Different studies showed no difference in clinical outcome between bilateral laminotomy and laminectomy.[9,19,22] In their multicenter observational study, Nerland et al. compared minimally invasive microdecompression and open laminectomy for the treatment of central lumbar stenosis and reported similar outcome scores at 1-year follow-up and a shorter hospital stay for the minimally invasive group. Considering the similar effectiveness of these techniques, the authors concluded that minimally invasive decompression should be favored when there are concerns about later instability.[15] Several studies showed that minimally invasive techniques ensure at least the same results as the standard open technique; moreover, results are better in terms of clinical improvement, LOS, blood loss, time to mobilization, use of medications, and patients' satisfaction in the short and medium term.[4,14,17]

Defining instability as sagittal plane translation ≥ 5 mm on dynamic radiographs, Thomé et al. reported a frequency of iatrogenic instability following laminectomy and unilateral laminotomy for bilateral decompression of 8.8% and 5.1%, respectively. Conversely, none of their patients treated with bilateral laminotomy showed radiographic and clinical evidence of postoperative instability.[23] On the other hand, in the retrospective study of Costa et al., 3 of 374 patients (0.8%) treated via unilateral laminotomy for bilateral decompression experienced postoperative back pain suggestive of iatrogenic instability.[3] In 2010, Lee et al. used cadaveric lumbar spine models to study the range of motion after bilateral laminotomy and facet-sparing laminectomy; the analysis per level demonstrated a roughly 2-fold increase in motion after laminectomy compared with bilateral laminotomies (14.3% in bilateral laminotomies vs 32.0% in full laminectomies). Moreover, stiffness was decreased by an average of 11.8% after 3-level laminotomies and by 27.2% after 3-level laminectomies.[11]

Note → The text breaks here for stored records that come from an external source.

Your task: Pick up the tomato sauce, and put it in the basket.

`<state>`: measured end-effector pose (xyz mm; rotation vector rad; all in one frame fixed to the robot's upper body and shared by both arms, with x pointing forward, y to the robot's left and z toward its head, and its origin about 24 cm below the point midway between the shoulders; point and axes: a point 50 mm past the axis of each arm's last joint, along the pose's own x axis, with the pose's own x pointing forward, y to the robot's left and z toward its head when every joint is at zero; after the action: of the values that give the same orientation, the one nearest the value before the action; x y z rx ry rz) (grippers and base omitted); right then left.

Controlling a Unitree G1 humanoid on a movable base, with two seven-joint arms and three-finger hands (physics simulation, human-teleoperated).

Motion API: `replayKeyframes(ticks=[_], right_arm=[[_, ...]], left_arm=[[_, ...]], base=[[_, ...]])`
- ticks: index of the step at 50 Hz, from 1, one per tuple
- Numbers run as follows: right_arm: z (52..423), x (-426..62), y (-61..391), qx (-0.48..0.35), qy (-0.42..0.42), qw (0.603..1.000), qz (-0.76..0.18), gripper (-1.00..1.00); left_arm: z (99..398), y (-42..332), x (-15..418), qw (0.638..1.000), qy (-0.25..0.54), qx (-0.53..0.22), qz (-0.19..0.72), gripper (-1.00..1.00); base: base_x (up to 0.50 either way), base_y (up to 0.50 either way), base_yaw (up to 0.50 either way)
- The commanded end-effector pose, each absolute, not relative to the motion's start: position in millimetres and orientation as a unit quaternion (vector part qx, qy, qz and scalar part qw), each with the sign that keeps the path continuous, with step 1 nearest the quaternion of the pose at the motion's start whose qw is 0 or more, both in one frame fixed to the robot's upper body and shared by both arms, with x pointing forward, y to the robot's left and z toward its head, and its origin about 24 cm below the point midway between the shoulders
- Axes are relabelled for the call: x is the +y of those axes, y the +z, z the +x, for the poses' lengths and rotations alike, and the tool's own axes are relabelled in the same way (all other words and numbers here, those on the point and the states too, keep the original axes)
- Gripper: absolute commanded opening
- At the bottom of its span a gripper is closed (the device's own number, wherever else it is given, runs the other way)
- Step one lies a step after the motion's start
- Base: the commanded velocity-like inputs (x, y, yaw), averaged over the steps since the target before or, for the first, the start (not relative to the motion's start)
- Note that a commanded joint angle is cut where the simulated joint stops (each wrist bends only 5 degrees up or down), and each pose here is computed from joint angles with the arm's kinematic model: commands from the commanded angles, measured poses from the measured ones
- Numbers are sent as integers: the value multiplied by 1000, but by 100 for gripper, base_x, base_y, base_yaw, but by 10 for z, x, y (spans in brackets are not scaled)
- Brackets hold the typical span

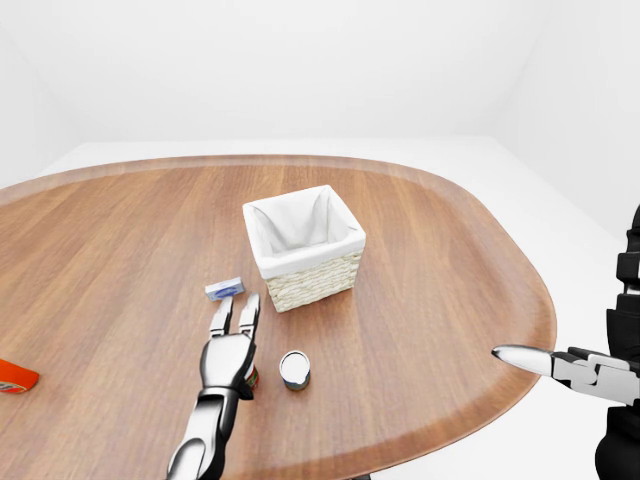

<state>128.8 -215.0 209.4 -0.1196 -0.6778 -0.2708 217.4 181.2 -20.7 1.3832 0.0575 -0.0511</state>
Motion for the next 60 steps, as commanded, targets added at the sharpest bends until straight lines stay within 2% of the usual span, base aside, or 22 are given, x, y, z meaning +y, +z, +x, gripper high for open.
replayKeyframes(ticks=[1,52,60], right_arm=[[1288,-2148,2091,-330,-132,933,-58,100],[1290,-2150,2101,-334,-132,931,-60,100],[1287,-2153,2099,-334,-133,931,-60,100]], left_arm=[[2193,-345,1785,756,-36,23,653,100],[2102,-627,1847,725,-89,66,679,100],[2217,-704,2018,724,-73,97,679,100]], base=[[0,0,0],[0,0,0],[0,0,0]])
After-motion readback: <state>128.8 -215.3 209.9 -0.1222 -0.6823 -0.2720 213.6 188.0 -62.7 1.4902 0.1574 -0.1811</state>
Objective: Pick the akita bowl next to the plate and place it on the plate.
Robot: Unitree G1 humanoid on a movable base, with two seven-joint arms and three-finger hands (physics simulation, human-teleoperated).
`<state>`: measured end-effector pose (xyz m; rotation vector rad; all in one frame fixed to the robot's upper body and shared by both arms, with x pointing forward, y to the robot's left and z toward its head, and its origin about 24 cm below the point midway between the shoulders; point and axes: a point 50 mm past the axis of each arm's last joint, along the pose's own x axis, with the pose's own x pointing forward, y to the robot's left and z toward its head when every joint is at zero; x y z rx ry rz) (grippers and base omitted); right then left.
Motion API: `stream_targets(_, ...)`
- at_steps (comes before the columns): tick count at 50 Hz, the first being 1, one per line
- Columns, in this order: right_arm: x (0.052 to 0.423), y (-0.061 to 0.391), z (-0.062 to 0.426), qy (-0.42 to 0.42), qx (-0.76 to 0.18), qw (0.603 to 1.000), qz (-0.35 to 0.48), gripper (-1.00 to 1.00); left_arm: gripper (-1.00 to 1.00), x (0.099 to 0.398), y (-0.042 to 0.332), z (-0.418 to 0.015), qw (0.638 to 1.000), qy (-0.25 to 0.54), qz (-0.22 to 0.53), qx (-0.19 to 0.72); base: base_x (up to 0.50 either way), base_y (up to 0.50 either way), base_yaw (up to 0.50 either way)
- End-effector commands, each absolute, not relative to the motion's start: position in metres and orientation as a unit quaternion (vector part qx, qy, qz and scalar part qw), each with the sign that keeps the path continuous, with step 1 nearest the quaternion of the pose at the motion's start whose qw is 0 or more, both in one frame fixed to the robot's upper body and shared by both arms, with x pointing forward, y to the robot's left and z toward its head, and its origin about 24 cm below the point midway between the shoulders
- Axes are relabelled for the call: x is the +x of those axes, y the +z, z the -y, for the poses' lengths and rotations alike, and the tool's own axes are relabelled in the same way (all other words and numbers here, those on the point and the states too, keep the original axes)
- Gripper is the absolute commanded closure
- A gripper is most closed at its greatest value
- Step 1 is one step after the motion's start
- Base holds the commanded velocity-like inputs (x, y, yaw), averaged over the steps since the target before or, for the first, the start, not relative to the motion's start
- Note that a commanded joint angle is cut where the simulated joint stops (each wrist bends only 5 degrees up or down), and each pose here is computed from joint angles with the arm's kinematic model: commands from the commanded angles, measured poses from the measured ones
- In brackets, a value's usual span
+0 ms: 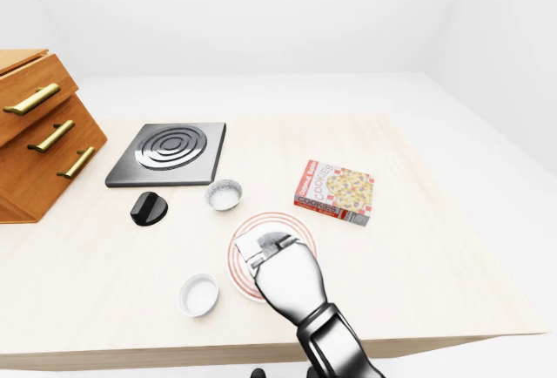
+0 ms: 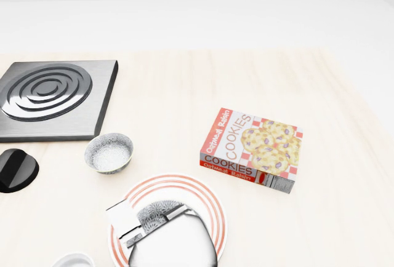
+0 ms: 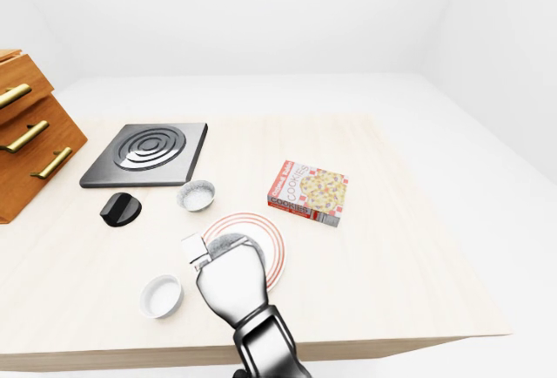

As a result of all these experiences and because of the concerns for late instability and the comparable clinical outcome, the classic wide laminectomy with facetectomy has been more frequently replaced with minimally invasive techniques. This is also our experience—in recent years fewer cases of laminectomies have been performed by our group for degenerative diseases, whereas the number of patients treated with bilateral laminotomies has continuously increased. Our results confirm the evidence emerging in the literature in the last few years and reported in this paper: in the laminotomy group, LOS and intraoperative blood loss were less.

Regarding complications, we observed a little increase in the frequency of dural tears in the laminotomy group. We found it more difficult to repair the leakage with sutures, because the smaller operative corridor makes both the suturing and the identification of the tear more challenging. However, the use of sealant and a more prolonged postoperative bed rest have proved to be effective in preventing CSF leakage. A higher incidence of incomplete decompression requiring reintervention was observed in the laminotomy group (3.7% vs 1%); we explain this as an error in surgical indication, because all these patients showed a severe foraminal stenosis that would have been better treated with a wide artrectomy and fusion from the beginning. No patient with postoperative instability was seen in the laminotomy group, as compared to the laminectomy group, in which 15 patients (14.3%) underwent fixation for iatrogenic listhesis and back pain.

Regarding clinical outcomes, the success rate of the 2 techniques was similar, although a slightly better outcome and higher patient satisfaction after bilateral laminotomy can be seen; in the medium to long term, bilateral laminotomy proved to be equally effective in improving pain and function if compared to standard decompression. However, the main advantages of this less invasive technique consist of the reduction of postoperative instability, ensuring at the same time an adequate degree of decompression.